What the user experience should feel like

The end user should not have to think about vectors, chunk sizes, embeddings, or load files.

They ask a question in plain English. The system searches the production. The model returns an answer grounded in retrieved material, with citations pointing back to the underlying documents.

That is the point.

Not “AI” in the abstract. Not a staged demo. A working path from a discovery production to a queryable internal system that helps someone find the right material faster.

Why I keep this local

For this kind of work, local infrastructure is not a bonus feature. It is part of the design.

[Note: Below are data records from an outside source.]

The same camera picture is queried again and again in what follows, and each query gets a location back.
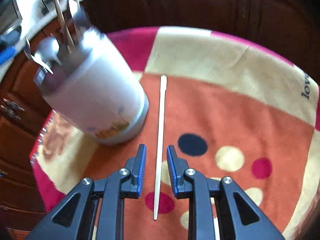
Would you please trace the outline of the patterned fleece blanket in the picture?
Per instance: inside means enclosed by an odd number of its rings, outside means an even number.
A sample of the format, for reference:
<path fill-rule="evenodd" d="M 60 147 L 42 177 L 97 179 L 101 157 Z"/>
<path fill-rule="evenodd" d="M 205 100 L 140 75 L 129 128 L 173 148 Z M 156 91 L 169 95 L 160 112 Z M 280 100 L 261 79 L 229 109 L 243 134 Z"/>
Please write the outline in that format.
<path fill-rule="evenodd" d="M 50 211 L 85 177 L 101 179 L 147 147 L 144 188 L 125 202 L 125 239 L 186 239 L 188 201 L 174 197 L 162 162 L 153 219 L 160 77 L 167 77 L 164 145 L 205 176 L 232 177 L 286 239 L 317 239 L 319 83 L 289 60 L 238 37 L 193 28 L 111 33 L 150 108 L 141 133 L 98 145 L 52 112 L 30 158 Z"/>

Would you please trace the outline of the white steel utensil canister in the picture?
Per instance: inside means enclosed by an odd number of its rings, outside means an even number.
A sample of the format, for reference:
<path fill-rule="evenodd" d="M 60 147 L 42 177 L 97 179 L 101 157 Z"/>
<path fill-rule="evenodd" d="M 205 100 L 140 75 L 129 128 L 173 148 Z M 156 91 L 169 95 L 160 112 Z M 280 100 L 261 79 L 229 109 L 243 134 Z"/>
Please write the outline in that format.
<path fill-rule="evenodd" d="M 137 136 L 149 110 L 148 97 L 124 57 L 95 27 L 51 73 L 39 68 L 34 82 L 53 110 L 105 145 Z"/>

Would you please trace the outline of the pale bamboo chopstick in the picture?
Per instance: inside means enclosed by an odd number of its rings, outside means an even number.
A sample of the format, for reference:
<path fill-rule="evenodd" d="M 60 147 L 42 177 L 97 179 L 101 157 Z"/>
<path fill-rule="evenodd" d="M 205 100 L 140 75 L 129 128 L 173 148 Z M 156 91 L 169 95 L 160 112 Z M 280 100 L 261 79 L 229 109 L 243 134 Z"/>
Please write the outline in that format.
<path fill-rule="evenodd" d="M 159 211 L 159 198 L 161 191 L 163 137 L 164 137 L 164 117 L 165 117 L 165 95 L 167 90 L 167 77 L 162 75 L 160 78 L 159 91 L 159 115 L 158 115 L 158 137 L 156 152 L 156 171 L 155 171 L 155 191 L 153 203 L 153 220 L 157 220 Z"/>

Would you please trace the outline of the white ceramic spoon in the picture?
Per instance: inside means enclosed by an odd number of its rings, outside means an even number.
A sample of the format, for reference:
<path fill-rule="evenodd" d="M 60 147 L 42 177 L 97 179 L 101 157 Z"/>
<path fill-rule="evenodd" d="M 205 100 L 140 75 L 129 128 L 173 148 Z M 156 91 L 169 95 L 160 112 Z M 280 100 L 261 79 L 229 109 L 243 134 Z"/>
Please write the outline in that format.
<path fill-rule="evenodd" d="M 57 39 L 50 36 L 41 40 L 35 50 L 34 57 L 44 63 L 57 63 L 60 66 L 62 63 L 57 56 L 59 50 L 60 45 Z"/>

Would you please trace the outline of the steel spoon purple sheen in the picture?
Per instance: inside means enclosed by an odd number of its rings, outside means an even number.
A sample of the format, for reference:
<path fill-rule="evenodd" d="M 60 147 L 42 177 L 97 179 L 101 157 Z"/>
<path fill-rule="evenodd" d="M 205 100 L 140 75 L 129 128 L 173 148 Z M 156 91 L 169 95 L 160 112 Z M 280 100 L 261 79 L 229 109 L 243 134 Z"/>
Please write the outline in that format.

The stack I have been using is internal:

  • Qdrant for the vector store
  • Ollama for local embeddings
  • Docling for document conversion and OCR
  • Open WebUI for the model interface and retrieval tools

That keeps the production on infrastructure you control. No cloud handoff is required to make the system useful.

It also gives you room to tune the ingestion pipeline, retrieval behavior, prompt rules, and metadata model around the actual work instead of forcing everything through somebody else’s generic platform assumptions.

The hard part is the boring part

Getting a model to answer a question is the easy part.

The harder parts are all the unglamorous ones that determine whether the answer can be trusted at all:

  • parsing ugly load files correctly
  • handling inconsistent export structures
  • deciding when extracted text is good enough and when to fall back
  • dealing with OCR failures and bad source material
  • preserving metadata cleanly
  • forcing retrieval before answer generation
  • requiring citations instead of letting the model bluff

That is the difference between “AI on discovery” as a slogan and a system people can actually use.

The pattern that seems worth keeping

The broader pattern is simple:

  1. take a structured discovery production
  2. parse it like a real data source, not just a pile of files
  3. extract the text carefully
  4. embed and index it locally
  5. give the model retrieval tools instead of fake omniscience
  6. make citations part of the contract

Once you do that, the model gets much more useful. Not because it magically understands anything, but because it can move through indexed material quickly and return grounded answers from the underlying documents.

That is the real shift.

The point is not to replace document review with chatbot theater. The point is to turn a production into something queryable, inspectable, and fast enough to matter.